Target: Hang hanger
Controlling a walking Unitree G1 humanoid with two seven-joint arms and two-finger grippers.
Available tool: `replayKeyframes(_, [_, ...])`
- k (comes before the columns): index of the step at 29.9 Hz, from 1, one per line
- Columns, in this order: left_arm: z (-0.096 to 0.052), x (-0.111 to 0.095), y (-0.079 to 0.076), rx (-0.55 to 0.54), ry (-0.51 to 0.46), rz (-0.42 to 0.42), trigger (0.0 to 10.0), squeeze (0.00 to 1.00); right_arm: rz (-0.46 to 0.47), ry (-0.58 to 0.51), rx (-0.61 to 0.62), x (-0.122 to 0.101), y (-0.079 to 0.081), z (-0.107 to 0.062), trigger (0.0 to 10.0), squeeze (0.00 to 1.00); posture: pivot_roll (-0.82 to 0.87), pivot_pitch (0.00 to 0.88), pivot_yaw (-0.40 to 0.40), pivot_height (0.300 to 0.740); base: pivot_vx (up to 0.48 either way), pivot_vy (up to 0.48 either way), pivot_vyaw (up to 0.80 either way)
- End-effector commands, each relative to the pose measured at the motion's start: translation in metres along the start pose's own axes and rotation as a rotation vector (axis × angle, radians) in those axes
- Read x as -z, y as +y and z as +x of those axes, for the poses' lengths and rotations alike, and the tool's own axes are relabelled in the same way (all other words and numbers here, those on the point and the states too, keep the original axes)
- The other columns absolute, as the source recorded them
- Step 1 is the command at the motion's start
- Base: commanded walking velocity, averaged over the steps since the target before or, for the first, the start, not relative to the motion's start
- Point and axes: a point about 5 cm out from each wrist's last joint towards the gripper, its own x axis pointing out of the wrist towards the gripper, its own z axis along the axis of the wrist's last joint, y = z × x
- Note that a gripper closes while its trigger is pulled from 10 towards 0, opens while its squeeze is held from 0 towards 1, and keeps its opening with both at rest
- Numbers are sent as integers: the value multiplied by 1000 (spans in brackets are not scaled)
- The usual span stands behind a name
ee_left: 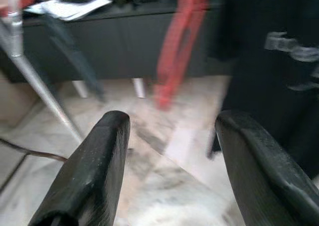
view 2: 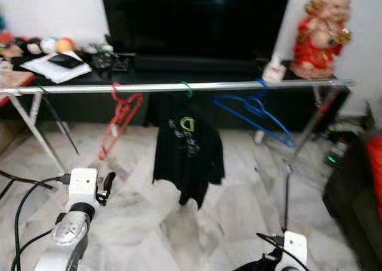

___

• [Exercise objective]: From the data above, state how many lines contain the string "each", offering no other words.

• [Your response]: 2